§ Listed records
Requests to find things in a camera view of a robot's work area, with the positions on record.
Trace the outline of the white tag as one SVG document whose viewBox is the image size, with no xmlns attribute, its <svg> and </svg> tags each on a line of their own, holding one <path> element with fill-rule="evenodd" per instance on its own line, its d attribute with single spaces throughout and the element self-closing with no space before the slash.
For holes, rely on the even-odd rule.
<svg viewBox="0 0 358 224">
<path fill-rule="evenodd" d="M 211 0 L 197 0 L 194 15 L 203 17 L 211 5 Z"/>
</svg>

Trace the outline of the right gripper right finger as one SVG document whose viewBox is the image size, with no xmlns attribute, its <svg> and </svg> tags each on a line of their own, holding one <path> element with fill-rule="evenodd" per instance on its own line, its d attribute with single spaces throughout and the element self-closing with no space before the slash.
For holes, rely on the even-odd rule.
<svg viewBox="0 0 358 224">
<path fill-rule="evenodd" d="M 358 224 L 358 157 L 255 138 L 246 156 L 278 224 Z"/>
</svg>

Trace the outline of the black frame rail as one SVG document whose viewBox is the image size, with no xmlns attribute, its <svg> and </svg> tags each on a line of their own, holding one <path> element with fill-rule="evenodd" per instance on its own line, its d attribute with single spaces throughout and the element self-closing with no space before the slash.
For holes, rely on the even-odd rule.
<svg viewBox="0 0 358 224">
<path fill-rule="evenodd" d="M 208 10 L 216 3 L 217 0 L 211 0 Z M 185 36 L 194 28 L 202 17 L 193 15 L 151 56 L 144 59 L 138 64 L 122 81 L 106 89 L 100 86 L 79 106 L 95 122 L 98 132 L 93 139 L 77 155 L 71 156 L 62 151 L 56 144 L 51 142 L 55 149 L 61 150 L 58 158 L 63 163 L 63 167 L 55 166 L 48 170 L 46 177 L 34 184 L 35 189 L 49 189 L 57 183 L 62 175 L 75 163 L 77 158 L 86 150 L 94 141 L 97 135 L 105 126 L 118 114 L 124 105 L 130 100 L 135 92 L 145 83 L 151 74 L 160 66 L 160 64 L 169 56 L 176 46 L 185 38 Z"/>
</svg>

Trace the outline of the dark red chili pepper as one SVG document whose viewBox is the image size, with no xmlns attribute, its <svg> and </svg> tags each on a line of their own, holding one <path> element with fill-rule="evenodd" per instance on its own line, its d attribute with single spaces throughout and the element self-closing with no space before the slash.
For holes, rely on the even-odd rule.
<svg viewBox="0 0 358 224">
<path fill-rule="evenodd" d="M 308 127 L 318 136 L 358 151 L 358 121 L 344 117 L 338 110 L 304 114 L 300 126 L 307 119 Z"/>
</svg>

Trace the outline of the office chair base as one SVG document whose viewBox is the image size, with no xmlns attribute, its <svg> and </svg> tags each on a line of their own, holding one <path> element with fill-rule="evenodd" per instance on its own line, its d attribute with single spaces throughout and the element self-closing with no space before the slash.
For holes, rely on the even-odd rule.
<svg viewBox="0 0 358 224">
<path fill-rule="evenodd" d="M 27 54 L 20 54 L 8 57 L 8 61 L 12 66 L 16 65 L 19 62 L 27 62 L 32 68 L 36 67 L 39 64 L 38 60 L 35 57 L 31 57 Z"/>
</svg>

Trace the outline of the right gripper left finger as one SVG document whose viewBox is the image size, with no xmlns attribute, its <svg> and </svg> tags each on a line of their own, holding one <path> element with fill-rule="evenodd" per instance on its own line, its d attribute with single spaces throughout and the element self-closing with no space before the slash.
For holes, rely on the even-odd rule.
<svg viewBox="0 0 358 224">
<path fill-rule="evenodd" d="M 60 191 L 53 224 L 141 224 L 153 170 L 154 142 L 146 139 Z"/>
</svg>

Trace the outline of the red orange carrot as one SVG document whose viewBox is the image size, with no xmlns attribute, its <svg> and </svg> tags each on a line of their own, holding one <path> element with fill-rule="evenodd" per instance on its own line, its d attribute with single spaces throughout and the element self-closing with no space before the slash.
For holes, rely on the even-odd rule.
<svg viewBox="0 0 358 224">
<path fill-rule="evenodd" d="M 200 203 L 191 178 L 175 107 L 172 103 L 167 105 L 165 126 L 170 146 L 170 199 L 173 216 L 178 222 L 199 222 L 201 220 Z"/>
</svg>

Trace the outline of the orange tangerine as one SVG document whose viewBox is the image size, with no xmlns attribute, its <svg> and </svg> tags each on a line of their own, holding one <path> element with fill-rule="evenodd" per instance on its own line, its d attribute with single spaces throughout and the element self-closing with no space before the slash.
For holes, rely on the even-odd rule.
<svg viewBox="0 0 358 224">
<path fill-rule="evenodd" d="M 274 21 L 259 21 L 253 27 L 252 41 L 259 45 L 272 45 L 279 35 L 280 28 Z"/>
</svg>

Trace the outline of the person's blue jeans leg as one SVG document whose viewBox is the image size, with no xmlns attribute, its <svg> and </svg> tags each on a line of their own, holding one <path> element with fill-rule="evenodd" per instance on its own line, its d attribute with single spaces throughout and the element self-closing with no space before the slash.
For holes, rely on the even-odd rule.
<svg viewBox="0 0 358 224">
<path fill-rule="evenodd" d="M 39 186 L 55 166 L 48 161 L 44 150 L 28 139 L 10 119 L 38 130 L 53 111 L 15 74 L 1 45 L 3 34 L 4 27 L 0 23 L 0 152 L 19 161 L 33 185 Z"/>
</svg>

§ Action item
The full material has to be written out again exactly as shown.

§ Result of the task
Requests to find things in a camera view of a robot's work area, with the positions on record.
Trace the outline of the white tag as one SVG document whose viewBox is the image size, with no xmlns attribute, its <svg> and </svg> tags each on a line of their own, holding one <path> element with fill-rule="evenodd" per instance on its own line, its d attribute with single spaces throughout and the element self-closing with no space before the slash.
For holes, rely on the even-odd rule.
<svg viewBox="0 0 358 224">
<path fill-rule="evenodd" d="M 211 0 L 197 0 L 194 15 L 203 17 L 211 5 Z"/>
</svg>

Trace the outline of the right gripper right finger as one SVG document whose viewBox is the image size, with no xmlns attribute, its <svg> and </svg> tags each on a line of their own, holding one <path> element with fill-rule="evenodd" per instance on its own line, its d attribute with single spaces throughout and the element self-closing with no space before the slash.
For holes, rely on the even-odd rule.
<svg viewBox="0 0 358 224">
<path fill-rule="evenodd" d="M 358 224 L 358 157 L 255 138 L 246 156 L 278 224 Z"/>
</svg>

Trace the outline of the black frame rail as one SVG document whose viewBox is the image size, with no xmlns attribute, its <svg> and </svg> tags each on a line of their own, holding one <path> element with fill-rule="evenodd" per instance on its own line, its d attribute with single spaces throughout and the element self-closing with no space before the slash.
For holes, rely on the even-odd rule.
<svg viewBox="0 0 358 224">
<path fill-rule="evenodd" d="M 208 10 L 216 3 L 217 0 L 211 0 Z M 185 36 L 194 28 L 202 17 L 193 15 L 151 56 L 144 59 L 138 64 L 122 81 L 106 89 L 100 86 L 79 106 L 95 122 L 98 132 L 93 139 L 77 155 L 71 156 L 62 151 L 56 144 L 51 142 L 55 149 L 61 150 L 58 158 L 63 163 L 63 167 L 55 166 L 48 170 L 46 177 L 34 184 L 35 189 L 49 189 L 57 183 L 62 175 L 75 163 L 77 158 L 86 150 L 94 141 L 97 135 L 105 126 L 118 114 L 124 105 L 130 100 L 135 92 L 145 83 L 151 74 L 160 66 L 160 64 L 169 56 L 176 46 L 185 38 Z"/>
</svg>

Trace the outline of the dark red chili pepper as one SVG document whose viewBox is the image size, with no xmlns attribute, its <svg> and </svg> tags each on a line of their own, holding one <path> element with fill-rule="evenodd" per instance on its own line, its d attribute with single spaces throughout and the element self-closing with no space before the slash.
For holes, rely on the even-odd rule.
<svg viewBox="0 0 358 224">
<path fill-rule="evenodd" d="M 308 127 L 318 136 L 358 151 L 358 121 L 344 117 L 338 110 L 304 114 L 300 126 L 307 119 Z"/>
</svg>

Trace the outline of the office chair base as one SVG document whose viewBox is the image size, with no xmlns attribute, its <svg> and </svg> tags each on a line of their own, holding one <path> element with fill-rule="evenodd" per instance on its own line, its d attribute with single spaces throughout and the element self-closing with no space before the slash.
For holes, rely on the even-odd rule.
<svg viewBox="0 0 358 224">
<path fill-rule="evenodd" d="M 27 54 L 20 54 L 8 57 L 8 61 L 12 66 L 16 65 L 19 62 L 27 62 L 32 68 L 36 67 L 39 64 L 38 60 L 35 57 L 31 57 Z"/>
</svg>

Trace the outline of the right gripper left finger as one SVG document whose viewBox is the image size, with no xmlns attribute, its <svg> and </svg> tags each on a line of their own, holding one <path> element with fill-rule="evenodd" per instance on its own line, its d attribute with single spaces throughout and the element self-closing with no space before the slash.
For holes, rely on the even-odd rule.
<svg viewBox="0 0 358 224">
<path fill-rule="evenodd" d="M 60 191 L 53 224 L 141 224 L 153 170 L 154 142 L 146 139 Z"/>
</svg>

Trace the outline of the red orange carrot as one SVG document whose viewBox is the image size, with no xmlns attribute, its <svg> and </svg> tags each on a line of their own, holding one <path> element with fill-rule="evenodd" per instance on its own line, its d attribute with single spaces throughout and the element self-closing with no space before the slash.
For holes, rely on the even-odd rule.
<svg viewBox="0 0 358 224">
<path fill-rule="evenodd" d="M 200 203 L 191 178 L 175 107 L 172 103 L 167 105 L 165 126 L 170 146 L 170 199 L 173 216 L 178 222 L 199 222 L 201 220 Z"/>
</svg>

Trace the outline of the orange tangerine as one SVG document whose viewBox is the image size, with no xmlns attribute, its <svg> and </svg> tags each on a line of their own, holding one <path> element with fill-rule="evenodd" per instance on its own line, its d attribute with single spaces throughout and the element self-closing with no space before the slash.
For holes, rely on the even-odd rule.
<svg viewBox="0 0 358 224">
<path fill-rule="evenodd" d="M 274 21 L 259 21 L 253 27 L 252 41 L 259 45 L 272 45 L 279 35 L 280 28 Z"/>
</svg>

Trace the outline of the person's blue jeans leg as one SVG document whose viewBox is the image size, with no xmlns attribute, its <svg> and </svg> tags each on a line of their own, holding one <path> element with fill-rule="evenodd" per instance on its own line, its d attribute with single spaces throughout and the element self-closing with no space before the slash.
For holes, rely on the even-odd rule.
<svg viewBox="0 0 358 224">
<path fill-rule="evenodd" d="M 39 186 L 55 166 L 48 161 L 44 150 L 28 139 L 10 119 L 38 130 L 53 111 L 15 74 L 1 45 L 3 34 L 4 27 L 0 23 L 0 152 L 19 161 L 33 185 Z"/>
</svg>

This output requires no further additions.